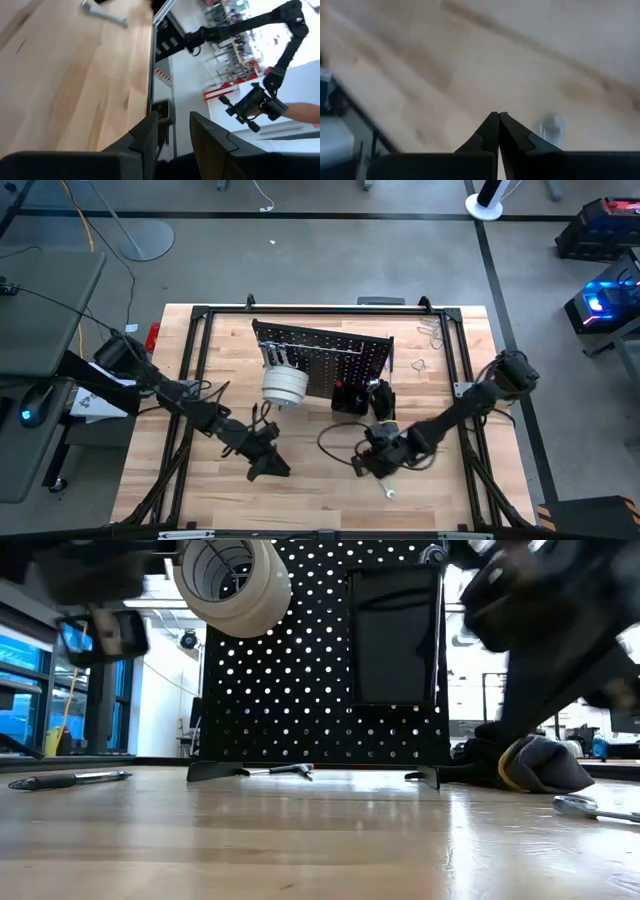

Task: Hang tools onto peg board
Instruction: Hang the 12 mm tool onto the pegboard aligned with the others

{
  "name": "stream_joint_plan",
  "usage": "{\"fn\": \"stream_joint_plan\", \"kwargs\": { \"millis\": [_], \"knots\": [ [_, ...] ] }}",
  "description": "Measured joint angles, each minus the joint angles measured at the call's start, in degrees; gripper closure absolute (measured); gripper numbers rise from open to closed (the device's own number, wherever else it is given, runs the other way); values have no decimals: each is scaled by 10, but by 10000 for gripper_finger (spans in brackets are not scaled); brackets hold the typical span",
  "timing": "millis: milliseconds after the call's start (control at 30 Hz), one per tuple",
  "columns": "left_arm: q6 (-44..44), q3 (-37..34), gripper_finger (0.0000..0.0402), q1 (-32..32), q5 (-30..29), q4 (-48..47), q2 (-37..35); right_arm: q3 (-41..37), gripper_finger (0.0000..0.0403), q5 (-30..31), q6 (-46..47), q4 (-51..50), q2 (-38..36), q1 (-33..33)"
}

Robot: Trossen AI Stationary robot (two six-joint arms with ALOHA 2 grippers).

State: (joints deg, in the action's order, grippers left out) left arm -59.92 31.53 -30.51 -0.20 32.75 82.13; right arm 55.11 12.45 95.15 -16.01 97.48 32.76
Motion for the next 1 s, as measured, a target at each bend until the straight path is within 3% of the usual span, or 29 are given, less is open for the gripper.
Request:
{"fn": "stream_joint_plan", "kwargs": {
  "millis": [133,233,367,533,633,867,1000],
  "knots": [
    [81,39,307,29,41,16,65,0,403,46,25,-53,-48,48],
    [152,90,337,47,64,15,123,1,403,75,81,-93,-81,86],
    [204,172,393,65,81,-34,201,1,403,-16,134,-134,-83,121],
    [231,254,400,69,113,-98,272,0,403,-96,170,-98,-50,159],
    [221,272,400,73,158,-100,286,0,403,-92,186,-60,-27,170],
    [219,271,401,77,171,-109,286,0,403,-57,188,-46,-4,158],
    [218,271,401,82,212,-121,285,0,403,-50,172,-52,4,139]
  ]
}}
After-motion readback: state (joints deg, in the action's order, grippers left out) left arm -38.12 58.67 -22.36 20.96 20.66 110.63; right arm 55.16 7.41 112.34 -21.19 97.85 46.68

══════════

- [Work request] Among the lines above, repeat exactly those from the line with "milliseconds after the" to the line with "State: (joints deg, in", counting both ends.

- [Response for this exercise]
  "timing": "millis: milliseconds after the call's start (control at 30 Hz), one per tuple",
  "columns": "left_arm: q6 (-44..44), q3 (-37..34), gripper_finger (0.0000..0.0402), q1 (-32..32), q5 (-30..29), q4 (-48..47), q2 (-37..35); right_arm: q3 (-41..37), gripper_finger (0.0000..0.0403), q5 (-30..31), q6 (-46..47), q4 (-51..50), q2 (-38..36), q1 (-33..33)"
}

Robot: Trossen AI Stationary robot (two six-joint arms with ALOHA 2 grippers).

State: (joints deg, in the action's order, grippers left out) left arm -59.92 31.53 -30.51 -0.20 32.75 82.13; right arm 55.11 12.45 95.15 -16.01 97.48 32.76

Fully answered, the exercise is complete.